True placentals may have originated in the Late Cretaceous around 90 mya, but the earliest undisputed fossils are dated to the Cretaceous–Paleogene boundary (K-Pg boundary). The genus Protungulatum is sometimes placed as a stem-ungulate, with probably the earliest known species P. coombsi from the strata within the Hell Creek Formation specifically dated to at least 300,000 years before the K-Pg boundary. The genus Purgatorius, sometimes considered a stem-primate, appears no more than 300,000 years after the K-Pg boundary. One study has recovered both genera to be closely related and as stem-eutherians outside modern placental mammals, but others have recovered Protungulatum as a pan-euungulate based on phylogenetic analysis and inner ear anatomy different from non-placentals. The rapid appearance of placentals after the mass extinction at the end of the Cretaceous suggests that the group had already originated and undergone an initial diversification in the Late Cretaceous, as suggested by molecular clocks. The lineages leading to Xenarthra and Afrotheria probably originated around 90 mya, and Boreoeutheria underwent an initial diversification around 70-80 mya, producing the lineages that eventually would lead to modern primates, rodents, insectivores, artiodactyls, and carnivorans.

However, modern members of the placental orders originated in the Paleogene around 66 to 23 mya, following the Cretaceous–Paleogene extinction event. The evolution of crown orders such modern primates, rodents, and carnivores appears to be part of an adaptive radiation that took place as mammals quickly evolved to take advantage of ecological niches that were left open when most dinosaurs and other animals disappeared following the Chicxulub asteroid impact. As they occupied new niches, mammals rapidly increased in body size, and began to take over the large herbivore and large carnivore niches that had been left open by the decimation of the dinosaurs (and perhaps more relevantly competing synapsids). Mammals also exploited niches that the non-avian dinosaurs had never touched: for example, bats evolved flight and echolocation, allowing them to be highly effective nocturnal, aerial insectivores; and whales first occupied freshwater lakes and rivers and then moved into the oceans. Primates, meanwhile, acquired specialized grasping hands and feet which allowed them to grasp branches, and large eyes with keener vision which allowed them to forage in the dark.

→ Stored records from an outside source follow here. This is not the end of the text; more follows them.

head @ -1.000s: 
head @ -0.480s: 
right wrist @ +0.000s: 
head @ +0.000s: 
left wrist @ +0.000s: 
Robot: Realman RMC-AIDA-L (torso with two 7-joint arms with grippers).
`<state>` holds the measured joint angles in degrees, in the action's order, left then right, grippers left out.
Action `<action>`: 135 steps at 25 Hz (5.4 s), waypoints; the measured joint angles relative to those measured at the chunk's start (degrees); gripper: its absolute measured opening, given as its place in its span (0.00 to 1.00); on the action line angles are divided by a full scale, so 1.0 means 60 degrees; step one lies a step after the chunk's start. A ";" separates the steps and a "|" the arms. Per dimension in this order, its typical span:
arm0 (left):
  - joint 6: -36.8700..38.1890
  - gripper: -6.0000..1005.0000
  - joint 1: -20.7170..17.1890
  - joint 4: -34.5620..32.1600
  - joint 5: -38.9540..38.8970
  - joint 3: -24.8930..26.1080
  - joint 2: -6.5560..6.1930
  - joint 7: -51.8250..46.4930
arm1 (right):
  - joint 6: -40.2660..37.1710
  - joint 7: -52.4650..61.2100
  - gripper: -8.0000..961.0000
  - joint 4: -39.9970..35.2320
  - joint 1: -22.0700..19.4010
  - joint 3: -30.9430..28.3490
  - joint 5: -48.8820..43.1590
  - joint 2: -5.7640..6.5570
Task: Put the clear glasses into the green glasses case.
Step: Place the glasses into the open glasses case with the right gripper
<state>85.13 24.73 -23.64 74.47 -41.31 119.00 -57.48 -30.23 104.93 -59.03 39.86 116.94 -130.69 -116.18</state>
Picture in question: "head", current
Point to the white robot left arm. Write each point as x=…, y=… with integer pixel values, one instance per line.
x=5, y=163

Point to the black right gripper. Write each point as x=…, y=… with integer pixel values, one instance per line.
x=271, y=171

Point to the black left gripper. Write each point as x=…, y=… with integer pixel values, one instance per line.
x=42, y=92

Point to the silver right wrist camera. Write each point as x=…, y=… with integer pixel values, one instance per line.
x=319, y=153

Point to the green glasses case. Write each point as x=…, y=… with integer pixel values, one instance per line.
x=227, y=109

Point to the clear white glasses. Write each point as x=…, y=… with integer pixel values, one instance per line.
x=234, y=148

The evolution of land placentals followed different pathways on different continents since they cannot easily cross large bodies of water. An exception is smaller placentals such as rodents and primates, who left Laurasia and colonized Africa and then South America via rafting.

In Africa, the Afrotheria underwent a major adaptive radiation, which led to elephants, elephant shrews, tenrecs, golden moles, aardvarks, and manatees. In South America a similar event occurred, with radiation of the Xenarthra, which led to modern sloths, anteaters, and armadillos, as well as the extinct ground sloths and glyptodonts. Expansion in Laurasia was dominated by Boreoeutheria, which includes primates and rodents, insectivores, carnivores, perissodactyls and artiodactyls. These groups expanded beyond a single continent when land bridges formed linking Africa to Eurasia and South America to North America.

A study on eutherian diversity suggests that placental diversity was constrained during the Paleocene, while multituberculate mammals diversified; afterwards, multituberculates decline and placentals explode in diversity.